■ Task description
Copy out every line of the data exactly.

■ Data to use
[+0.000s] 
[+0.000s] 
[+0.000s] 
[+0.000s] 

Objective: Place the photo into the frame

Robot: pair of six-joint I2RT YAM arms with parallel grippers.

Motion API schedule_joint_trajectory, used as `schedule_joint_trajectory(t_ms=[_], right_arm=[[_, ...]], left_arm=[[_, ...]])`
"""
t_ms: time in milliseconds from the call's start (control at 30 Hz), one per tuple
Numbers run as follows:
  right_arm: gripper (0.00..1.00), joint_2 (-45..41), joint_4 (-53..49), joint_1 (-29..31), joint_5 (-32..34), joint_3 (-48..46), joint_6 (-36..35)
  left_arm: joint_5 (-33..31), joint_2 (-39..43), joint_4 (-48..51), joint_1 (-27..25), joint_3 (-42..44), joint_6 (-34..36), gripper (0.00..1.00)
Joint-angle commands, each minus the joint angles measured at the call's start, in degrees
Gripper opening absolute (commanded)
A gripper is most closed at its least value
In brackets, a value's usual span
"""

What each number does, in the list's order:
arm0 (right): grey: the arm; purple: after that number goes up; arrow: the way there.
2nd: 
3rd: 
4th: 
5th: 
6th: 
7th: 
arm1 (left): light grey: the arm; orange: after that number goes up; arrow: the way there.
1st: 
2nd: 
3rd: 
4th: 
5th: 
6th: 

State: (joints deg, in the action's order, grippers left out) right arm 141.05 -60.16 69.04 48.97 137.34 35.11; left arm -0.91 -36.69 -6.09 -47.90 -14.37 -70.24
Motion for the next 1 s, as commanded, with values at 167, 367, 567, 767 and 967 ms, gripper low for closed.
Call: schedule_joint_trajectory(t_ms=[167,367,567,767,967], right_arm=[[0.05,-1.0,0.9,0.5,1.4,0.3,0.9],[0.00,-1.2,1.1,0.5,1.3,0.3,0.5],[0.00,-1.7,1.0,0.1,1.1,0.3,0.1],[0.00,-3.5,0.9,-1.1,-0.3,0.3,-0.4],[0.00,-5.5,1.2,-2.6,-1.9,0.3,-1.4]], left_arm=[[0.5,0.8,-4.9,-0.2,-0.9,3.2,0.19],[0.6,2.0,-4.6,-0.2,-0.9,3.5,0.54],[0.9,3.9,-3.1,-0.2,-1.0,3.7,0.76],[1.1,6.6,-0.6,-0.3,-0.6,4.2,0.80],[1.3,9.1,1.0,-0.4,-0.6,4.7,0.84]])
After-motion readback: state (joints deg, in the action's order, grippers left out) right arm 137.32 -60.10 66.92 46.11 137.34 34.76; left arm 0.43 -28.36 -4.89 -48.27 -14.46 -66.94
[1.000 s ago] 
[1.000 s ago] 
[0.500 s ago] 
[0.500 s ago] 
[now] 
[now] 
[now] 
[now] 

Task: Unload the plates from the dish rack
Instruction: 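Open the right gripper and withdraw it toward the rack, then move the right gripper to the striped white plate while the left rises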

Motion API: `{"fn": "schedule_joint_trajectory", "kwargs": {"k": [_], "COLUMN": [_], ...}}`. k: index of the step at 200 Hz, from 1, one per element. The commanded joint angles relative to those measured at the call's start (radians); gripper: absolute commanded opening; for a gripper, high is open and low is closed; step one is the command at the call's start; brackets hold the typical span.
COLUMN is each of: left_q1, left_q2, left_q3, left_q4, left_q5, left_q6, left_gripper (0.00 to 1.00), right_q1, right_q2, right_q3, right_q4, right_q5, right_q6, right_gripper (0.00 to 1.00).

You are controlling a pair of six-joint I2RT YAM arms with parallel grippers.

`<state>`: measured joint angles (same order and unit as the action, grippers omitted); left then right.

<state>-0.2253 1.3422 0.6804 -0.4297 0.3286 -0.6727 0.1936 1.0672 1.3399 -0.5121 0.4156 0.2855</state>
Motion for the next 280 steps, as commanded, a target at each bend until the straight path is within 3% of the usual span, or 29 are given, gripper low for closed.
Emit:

■ Task answer
[+0.000s] 
[+0.000s] 
[+0.000s] 
[+0.000s] 

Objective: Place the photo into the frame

Robot: pair of six-joint I2RT YAM arms with parallel grippers.

Motion API schedule_joint_trajectory, used as `schedule_joint_trajectory(t_ms=[_], right_arm=[[_, ...]], left_arm=[[_, ...]])`
"""
t_ms: time in milliseconds from the call's start (control at 30 Hz), one per tuple
Numbers run as follows:
  right_arm: gripper (0.00..1.00), joint_2 (-45..41), joint_4 (-53..49), joint_1 (-29..31), joint_5 (-32..34), joint_3 (-48..46), joint_6 (-36..35)
  left_arm: joint_5 (-33..31), joint_2 (-39..43), joint_4 (-48..51), joint_1 (-27..25), joint_3 (-42..44), joint_6 (-34..36), gripper (0.00..1.00)
Joint-angle commands, each minus the joint angles measured at the call's start, in degrees
Gripper opening absolute (commanded)
A gripper is most closed at its least value
In brackets, a value's usual span
"""

What each number does, in the list's order:
arm0 (right): grey: the arm; purple: after that number goes up; arrow: the way there.
2nd: 
3rd: 
4th: 
5th: 
6th: 
7th: 
arm1 (left): light grey: the arm; orange: after that number goes up; arrow: the way there.
1st: 
2nd: 
3rd: 
4th: 
5th: 
6th: 

State: (joints deg, in the action's order, grippers left out) right arm 141.05 -60.16 69.04 48.97 137.34 35.11; left arm -0.91 -36.69 -6.09 -47.90 -14.37 -70.24
Motion for the next 1 s, as commanded, with values at 167, 367, 567, 767 and 967 ms, gripper low for closed.
Call: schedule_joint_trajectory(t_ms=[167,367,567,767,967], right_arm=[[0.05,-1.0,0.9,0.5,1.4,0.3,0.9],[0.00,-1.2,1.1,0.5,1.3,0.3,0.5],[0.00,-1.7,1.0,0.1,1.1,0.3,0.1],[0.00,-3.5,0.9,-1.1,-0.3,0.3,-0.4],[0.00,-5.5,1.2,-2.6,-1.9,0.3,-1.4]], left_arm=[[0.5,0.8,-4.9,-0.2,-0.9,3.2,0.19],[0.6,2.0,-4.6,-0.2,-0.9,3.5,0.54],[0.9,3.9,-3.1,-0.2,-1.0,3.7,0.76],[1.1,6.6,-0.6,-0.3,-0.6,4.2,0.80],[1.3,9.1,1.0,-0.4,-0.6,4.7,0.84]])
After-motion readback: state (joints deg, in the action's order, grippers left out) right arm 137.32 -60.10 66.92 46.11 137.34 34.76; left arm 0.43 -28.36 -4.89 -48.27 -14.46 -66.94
[1.000 s ago] 
[1.000 s ago] 
[0.500 s ago] 
[0.500 s ago] 
[now] 
[now] 
[now] 
[now] 

Task: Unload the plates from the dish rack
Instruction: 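Open the right gripper and withdraw it toward the rack, then move the right gripper to the striped white plate while the left rises
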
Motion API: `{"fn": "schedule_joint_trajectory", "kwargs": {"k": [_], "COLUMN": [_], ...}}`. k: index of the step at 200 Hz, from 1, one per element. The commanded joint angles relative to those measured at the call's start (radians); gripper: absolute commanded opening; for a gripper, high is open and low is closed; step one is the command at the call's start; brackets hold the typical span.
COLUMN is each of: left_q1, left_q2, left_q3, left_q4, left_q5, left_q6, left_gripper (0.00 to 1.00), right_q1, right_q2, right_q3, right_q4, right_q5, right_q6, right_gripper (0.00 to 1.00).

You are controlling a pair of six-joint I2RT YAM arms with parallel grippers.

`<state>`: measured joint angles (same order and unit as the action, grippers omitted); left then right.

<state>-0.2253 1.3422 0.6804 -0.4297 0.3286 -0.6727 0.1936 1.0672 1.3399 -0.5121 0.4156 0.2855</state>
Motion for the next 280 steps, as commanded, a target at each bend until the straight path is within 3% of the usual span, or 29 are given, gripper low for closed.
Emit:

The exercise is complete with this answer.